Financial officer for the state of Texas and de facto state revenue agency

The Texas comptroller of public accounts is an executive branch position created by the Texas Constitution. The comptroller is popularly elected every four years, and is primarily tasked with collecting all state tax revenue and estimating the amount of revenue that the Texas Legislature can spend each biennium. The current comptroller is Don Huffines, who assumed office on August 1, 2026.

==History==

=== Pre-statehood ===
The General Council of the Provisional Government of Texas created the Office of Comptroller of Public Accounts on December 29, 1835. The duty of the comptroller was to supervise the auditor of public accounts. On December 30, 1835, John H. Money became the first comptroller.

==== List of comptrollers pre-statehood ====

- John H. Money: 1835
- H.C. Hudson: (1836)
- Elisha M. Pease: (1837)
- Francis Richard Lubbock: (1837-1839)
- James Wright Simmons: (1839-1840)
- James B. Shaw: (1842-1846)

=== Post-statehood ===
The predecessor to the current comptroller's office started in 1846.

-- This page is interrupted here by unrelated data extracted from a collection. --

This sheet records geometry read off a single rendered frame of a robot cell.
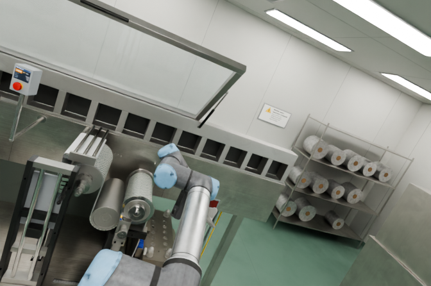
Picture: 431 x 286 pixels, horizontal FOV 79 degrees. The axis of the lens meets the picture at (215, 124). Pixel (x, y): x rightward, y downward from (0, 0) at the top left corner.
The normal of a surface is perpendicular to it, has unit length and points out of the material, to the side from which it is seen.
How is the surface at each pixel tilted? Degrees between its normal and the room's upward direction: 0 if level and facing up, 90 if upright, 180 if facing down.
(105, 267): 17
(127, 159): 90
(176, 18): 90
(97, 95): 90
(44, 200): 90
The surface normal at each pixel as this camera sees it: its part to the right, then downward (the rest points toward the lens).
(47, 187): 0.21, 0.30
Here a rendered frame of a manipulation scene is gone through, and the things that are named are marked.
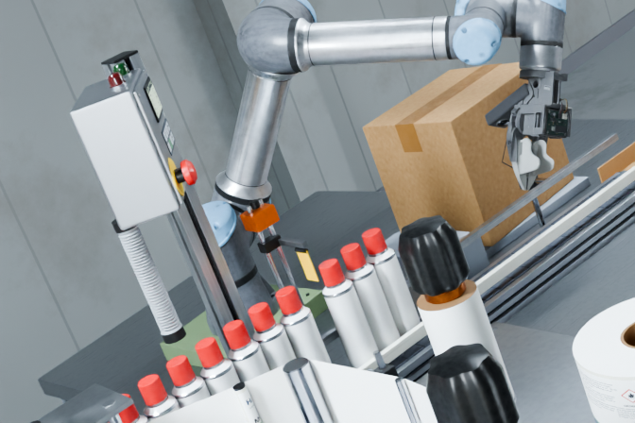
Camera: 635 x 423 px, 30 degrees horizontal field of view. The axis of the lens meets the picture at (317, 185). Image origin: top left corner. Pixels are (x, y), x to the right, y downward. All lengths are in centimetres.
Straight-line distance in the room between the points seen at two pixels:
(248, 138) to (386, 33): 42
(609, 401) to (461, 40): 76
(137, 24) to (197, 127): 47
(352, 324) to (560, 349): 33
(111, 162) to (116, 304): 281
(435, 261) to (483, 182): 72
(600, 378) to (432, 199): 98
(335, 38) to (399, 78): 336
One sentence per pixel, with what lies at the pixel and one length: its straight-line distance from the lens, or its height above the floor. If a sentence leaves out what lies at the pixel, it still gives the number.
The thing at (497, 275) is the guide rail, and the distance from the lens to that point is 207.
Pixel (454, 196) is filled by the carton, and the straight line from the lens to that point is 233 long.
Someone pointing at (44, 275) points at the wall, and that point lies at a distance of 435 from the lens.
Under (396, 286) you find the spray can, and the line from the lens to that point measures 195.
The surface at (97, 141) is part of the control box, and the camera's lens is 171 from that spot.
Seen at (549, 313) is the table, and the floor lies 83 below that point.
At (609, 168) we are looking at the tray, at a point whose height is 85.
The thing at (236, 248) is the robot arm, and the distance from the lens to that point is 229.
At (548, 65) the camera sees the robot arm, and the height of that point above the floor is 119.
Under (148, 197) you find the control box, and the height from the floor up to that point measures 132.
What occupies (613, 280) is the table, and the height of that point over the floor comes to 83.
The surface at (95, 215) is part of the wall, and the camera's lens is 444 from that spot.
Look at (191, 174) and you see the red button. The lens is 173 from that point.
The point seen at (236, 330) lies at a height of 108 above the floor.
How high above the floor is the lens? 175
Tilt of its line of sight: 17 degrees down
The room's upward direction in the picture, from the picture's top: 21 degrees counter-clockwise
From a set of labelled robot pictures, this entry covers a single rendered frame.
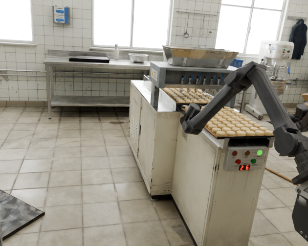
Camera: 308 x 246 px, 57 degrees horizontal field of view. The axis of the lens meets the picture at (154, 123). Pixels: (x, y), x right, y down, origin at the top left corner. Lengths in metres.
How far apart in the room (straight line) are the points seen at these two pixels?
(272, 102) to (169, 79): 1.24
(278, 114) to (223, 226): 1.05
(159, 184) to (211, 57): 1.12
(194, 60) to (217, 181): 0.97
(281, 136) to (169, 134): 1.36
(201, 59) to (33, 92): 3.60
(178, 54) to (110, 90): 3.19
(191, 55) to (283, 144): 1.35
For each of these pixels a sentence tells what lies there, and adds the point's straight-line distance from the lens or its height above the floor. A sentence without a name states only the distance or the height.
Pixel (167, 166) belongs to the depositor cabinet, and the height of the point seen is 0.36.
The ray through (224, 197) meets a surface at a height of 0.50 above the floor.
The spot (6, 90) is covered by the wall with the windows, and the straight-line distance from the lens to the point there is 5.36.
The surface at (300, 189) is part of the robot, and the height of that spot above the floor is 1.00.
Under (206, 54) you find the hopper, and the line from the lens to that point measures 2.26.
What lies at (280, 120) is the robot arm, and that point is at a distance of 1.09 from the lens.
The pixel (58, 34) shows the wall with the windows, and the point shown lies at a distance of 5.11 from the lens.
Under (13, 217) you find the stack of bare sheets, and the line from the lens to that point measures 2.48.
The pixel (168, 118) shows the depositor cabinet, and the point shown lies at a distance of 2.23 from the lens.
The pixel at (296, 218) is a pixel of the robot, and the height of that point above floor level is 0.80.
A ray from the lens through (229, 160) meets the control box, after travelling 1.67.
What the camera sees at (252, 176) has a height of 0.64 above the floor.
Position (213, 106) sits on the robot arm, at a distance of 1.35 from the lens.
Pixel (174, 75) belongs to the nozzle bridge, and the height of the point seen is 1.11.
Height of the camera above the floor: 1.45
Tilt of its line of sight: 19 degrees down
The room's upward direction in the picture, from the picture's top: 4 degrees clockwise

The longest-serving comptrollers in Texas history are Robert S. Calvert, who held the post for 26 consecutive years for an unprecedented twelve terms; George H. Sheppard, who served for 18 years over nine two-year terms; Bob Bullock, who served for 16 years for four four-year terms and later was notable as one of the most powerful lieutenant governors in Texas history (and the namesake for the state's official history museum) and Glenn Hegar held the fourth longest-serving tenure with 10 years.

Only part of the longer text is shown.